Problem to solve
Copy out each line of the data that includes the string "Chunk".

Collected data entries
□ □ □ □ □
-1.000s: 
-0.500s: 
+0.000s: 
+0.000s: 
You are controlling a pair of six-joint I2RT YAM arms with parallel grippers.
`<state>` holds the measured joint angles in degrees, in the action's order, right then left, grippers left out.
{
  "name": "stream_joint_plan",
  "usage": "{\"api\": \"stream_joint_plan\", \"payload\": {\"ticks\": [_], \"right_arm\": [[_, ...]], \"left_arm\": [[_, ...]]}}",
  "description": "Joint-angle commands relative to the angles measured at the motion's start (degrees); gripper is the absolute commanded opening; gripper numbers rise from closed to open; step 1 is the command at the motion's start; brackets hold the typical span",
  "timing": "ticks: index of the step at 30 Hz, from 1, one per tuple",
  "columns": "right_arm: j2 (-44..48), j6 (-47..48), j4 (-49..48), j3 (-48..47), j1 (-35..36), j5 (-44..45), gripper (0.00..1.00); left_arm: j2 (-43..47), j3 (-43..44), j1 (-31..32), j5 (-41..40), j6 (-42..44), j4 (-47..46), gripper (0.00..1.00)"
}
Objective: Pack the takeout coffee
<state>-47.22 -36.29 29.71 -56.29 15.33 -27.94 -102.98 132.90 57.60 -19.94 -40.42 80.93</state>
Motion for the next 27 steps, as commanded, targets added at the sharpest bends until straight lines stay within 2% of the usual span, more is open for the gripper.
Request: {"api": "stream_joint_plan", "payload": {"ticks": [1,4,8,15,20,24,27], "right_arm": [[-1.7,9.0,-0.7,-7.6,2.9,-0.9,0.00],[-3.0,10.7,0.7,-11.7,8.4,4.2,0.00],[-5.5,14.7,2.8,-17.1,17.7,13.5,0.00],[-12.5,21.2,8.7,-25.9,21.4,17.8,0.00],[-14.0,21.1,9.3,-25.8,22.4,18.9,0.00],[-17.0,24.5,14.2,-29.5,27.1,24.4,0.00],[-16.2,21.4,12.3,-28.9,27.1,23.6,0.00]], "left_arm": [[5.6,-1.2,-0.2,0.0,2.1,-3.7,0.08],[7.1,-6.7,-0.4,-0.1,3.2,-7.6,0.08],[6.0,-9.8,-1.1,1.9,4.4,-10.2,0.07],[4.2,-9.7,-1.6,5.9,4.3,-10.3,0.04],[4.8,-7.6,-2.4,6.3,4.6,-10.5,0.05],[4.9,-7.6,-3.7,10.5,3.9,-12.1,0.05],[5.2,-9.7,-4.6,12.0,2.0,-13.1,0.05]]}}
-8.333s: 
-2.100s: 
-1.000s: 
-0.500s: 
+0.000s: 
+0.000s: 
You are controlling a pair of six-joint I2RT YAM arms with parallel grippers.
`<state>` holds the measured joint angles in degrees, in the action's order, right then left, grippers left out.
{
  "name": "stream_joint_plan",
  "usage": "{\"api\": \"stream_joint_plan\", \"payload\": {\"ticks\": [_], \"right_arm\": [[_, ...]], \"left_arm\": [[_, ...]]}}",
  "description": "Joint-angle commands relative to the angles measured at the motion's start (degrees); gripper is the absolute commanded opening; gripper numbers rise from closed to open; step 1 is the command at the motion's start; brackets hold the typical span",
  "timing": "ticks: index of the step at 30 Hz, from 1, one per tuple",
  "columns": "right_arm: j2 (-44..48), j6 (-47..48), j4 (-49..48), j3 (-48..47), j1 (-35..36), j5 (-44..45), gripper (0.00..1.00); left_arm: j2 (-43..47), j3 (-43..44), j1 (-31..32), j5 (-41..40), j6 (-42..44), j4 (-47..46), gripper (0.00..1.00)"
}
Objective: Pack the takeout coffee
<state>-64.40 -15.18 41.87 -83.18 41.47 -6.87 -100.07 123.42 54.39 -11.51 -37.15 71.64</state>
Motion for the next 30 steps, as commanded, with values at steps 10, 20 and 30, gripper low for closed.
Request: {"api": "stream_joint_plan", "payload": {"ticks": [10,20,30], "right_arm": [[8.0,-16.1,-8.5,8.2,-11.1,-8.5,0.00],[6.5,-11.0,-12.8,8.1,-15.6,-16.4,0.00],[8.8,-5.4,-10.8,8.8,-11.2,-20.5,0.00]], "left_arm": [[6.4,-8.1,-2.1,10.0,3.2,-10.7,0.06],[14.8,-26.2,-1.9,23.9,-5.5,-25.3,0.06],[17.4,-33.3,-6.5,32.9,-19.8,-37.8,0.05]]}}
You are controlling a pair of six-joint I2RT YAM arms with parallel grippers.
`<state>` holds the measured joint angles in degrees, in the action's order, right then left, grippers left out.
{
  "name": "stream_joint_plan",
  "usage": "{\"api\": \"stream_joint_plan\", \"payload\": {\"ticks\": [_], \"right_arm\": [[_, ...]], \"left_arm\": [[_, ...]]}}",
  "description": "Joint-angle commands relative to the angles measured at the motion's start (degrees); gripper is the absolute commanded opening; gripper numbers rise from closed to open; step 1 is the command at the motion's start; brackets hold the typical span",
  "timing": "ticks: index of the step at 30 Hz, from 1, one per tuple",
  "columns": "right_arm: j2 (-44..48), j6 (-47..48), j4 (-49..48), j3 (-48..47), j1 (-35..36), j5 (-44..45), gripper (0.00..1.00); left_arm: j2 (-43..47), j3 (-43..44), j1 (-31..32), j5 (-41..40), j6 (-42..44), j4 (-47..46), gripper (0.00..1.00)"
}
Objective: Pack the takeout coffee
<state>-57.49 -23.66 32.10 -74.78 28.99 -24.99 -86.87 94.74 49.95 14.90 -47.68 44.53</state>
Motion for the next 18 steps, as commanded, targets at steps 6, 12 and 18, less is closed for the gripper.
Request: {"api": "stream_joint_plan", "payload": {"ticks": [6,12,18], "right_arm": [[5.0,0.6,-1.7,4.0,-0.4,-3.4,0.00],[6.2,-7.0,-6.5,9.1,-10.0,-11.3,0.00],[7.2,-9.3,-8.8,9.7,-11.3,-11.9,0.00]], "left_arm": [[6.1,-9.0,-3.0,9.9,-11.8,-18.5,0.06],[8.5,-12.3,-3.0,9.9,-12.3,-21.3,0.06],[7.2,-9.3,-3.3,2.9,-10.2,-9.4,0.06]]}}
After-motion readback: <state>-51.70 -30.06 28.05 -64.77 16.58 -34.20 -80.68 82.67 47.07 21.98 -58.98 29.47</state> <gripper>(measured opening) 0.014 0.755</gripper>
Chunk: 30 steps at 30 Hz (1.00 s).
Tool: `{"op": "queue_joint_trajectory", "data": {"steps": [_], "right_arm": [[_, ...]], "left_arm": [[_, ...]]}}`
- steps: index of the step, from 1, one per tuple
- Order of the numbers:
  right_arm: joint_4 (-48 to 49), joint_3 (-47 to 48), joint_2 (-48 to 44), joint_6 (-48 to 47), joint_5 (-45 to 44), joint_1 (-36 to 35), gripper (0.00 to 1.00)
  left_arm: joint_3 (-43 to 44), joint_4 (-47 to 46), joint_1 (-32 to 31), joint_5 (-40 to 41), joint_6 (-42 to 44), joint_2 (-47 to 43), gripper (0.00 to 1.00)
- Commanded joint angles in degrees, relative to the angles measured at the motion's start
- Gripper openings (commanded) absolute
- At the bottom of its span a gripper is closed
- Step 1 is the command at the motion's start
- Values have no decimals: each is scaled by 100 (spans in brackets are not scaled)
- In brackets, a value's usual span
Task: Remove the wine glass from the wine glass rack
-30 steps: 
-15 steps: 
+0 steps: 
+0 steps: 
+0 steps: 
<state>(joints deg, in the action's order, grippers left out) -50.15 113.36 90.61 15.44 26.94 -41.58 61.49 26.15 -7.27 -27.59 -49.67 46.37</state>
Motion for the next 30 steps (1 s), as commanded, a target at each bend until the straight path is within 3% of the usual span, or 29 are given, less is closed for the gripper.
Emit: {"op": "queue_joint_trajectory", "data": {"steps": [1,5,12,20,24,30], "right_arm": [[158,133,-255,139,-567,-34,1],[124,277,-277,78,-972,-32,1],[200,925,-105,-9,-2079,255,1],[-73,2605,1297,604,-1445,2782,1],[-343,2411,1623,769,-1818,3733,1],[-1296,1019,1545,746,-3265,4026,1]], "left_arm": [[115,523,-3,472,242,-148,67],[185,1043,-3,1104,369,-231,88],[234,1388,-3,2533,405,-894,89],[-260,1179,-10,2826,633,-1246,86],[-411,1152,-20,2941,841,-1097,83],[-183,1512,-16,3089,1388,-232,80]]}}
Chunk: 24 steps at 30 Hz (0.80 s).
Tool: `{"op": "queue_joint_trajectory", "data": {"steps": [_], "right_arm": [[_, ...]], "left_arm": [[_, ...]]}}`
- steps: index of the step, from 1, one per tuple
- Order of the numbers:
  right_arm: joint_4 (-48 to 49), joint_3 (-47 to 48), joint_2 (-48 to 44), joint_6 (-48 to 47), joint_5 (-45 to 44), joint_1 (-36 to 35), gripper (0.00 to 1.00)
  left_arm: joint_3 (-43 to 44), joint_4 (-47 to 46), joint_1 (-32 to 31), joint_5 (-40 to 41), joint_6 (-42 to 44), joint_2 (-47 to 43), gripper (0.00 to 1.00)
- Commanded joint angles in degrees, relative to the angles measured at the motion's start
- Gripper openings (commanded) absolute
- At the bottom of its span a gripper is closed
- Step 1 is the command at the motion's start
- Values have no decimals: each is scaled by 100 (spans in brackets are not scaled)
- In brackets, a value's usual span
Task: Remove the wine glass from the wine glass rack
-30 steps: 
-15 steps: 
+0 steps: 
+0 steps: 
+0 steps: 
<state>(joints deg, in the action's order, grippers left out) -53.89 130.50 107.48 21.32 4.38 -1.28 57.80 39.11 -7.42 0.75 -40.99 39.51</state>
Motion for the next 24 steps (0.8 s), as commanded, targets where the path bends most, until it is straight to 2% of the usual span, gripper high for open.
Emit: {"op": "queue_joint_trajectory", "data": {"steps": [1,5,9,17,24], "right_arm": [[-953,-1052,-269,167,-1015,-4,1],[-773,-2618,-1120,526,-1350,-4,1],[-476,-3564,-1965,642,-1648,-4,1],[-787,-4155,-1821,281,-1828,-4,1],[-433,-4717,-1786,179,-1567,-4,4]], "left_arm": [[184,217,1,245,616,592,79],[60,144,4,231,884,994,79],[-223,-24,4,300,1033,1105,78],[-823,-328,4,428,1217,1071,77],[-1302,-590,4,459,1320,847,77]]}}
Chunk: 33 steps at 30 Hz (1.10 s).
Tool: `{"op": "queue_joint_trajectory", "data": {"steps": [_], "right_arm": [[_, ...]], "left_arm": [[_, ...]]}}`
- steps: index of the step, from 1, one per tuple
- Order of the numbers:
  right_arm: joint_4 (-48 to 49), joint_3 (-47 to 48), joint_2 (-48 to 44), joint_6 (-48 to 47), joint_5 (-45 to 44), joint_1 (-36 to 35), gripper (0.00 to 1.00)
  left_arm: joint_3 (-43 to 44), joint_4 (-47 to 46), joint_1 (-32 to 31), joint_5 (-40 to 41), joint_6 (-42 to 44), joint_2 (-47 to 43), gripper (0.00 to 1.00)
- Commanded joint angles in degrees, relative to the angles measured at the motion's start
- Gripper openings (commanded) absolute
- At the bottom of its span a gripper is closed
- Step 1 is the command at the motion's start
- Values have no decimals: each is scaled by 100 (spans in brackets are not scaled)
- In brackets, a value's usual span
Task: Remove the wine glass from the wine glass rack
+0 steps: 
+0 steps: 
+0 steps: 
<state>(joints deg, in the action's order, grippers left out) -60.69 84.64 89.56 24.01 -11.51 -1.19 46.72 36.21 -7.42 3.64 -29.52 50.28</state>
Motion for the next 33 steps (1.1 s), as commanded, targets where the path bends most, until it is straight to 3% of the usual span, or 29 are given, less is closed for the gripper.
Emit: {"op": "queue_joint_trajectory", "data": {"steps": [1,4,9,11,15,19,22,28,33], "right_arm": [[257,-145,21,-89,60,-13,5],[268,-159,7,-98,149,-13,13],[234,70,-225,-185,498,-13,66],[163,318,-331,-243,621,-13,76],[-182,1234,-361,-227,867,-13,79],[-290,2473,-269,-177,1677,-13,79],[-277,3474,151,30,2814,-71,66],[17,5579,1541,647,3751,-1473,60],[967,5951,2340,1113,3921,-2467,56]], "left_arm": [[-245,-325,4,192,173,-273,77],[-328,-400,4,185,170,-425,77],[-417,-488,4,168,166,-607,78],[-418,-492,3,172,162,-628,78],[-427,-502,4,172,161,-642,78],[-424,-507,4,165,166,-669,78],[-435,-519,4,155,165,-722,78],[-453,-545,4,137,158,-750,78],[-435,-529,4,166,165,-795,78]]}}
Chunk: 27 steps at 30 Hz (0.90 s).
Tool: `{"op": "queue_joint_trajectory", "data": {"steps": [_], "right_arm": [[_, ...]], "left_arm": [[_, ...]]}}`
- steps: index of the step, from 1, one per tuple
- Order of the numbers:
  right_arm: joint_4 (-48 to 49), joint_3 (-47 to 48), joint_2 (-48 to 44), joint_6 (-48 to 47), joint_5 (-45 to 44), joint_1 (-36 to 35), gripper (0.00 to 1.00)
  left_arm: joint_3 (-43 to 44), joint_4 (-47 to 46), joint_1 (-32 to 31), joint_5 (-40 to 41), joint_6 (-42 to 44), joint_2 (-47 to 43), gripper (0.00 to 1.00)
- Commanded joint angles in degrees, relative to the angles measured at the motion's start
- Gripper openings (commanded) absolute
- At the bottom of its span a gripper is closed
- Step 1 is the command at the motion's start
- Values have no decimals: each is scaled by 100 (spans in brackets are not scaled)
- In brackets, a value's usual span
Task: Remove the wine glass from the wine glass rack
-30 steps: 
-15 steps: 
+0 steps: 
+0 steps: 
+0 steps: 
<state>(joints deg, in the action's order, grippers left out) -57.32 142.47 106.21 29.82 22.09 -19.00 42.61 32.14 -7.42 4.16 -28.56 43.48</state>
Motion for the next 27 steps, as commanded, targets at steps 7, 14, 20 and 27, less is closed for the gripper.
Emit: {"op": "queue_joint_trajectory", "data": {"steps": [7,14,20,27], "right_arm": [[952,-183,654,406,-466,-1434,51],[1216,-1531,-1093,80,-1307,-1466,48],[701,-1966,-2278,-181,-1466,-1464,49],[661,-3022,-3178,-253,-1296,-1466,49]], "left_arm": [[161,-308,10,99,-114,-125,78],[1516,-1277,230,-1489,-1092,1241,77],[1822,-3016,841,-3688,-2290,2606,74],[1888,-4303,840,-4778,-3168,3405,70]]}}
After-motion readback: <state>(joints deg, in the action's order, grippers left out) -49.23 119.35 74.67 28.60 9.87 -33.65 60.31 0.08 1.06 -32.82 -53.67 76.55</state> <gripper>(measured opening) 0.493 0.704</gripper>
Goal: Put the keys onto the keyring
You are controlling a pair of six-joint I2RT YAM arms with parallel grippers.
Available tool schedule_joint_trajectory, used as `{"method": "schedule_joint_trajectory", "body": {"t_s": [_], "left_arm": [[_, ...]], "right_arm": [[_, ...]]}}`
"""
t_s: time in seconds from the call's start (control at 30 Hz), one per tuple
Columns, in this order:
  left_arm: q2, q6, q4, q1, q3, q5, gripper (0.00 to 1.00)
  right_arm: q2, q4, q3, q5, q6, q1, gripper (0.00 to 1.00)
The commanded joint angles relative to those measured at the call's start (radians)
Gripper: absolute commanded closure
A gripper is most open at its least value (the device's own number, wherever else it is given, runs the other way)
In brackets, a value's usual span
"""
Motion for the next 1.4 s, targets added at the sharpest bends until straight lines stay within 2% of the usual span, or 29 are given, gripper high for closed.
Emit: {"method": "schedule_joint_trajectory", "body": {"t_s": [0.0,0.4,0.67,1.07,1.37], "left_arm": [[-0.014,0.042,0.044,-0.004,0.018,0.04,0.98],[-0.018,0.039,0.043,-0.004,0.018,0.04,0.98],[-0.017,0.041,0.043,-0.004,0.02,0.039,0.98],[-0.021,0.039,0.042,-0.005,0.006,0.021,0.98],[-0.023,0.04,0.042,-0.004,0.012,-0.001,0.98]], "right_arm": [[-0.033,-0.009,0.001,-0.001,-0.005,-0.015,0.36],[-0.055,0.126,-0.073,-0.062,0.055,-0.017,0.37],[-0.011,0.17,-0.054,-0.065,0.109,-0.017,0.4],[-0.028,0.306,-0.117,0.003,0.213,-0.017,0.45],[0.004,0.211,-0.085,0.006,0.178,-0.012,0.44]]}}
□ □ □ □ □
Completed exercise
Chunk: 30 steps at 30 Hz (1.00 s).
Chunk: 24 steps at 30 Hz (0.80 s).
Chunk: 33 steps at 30 Hz (1.10 s).
Chunk: 27 steps at 30 Hz (0.90 s).

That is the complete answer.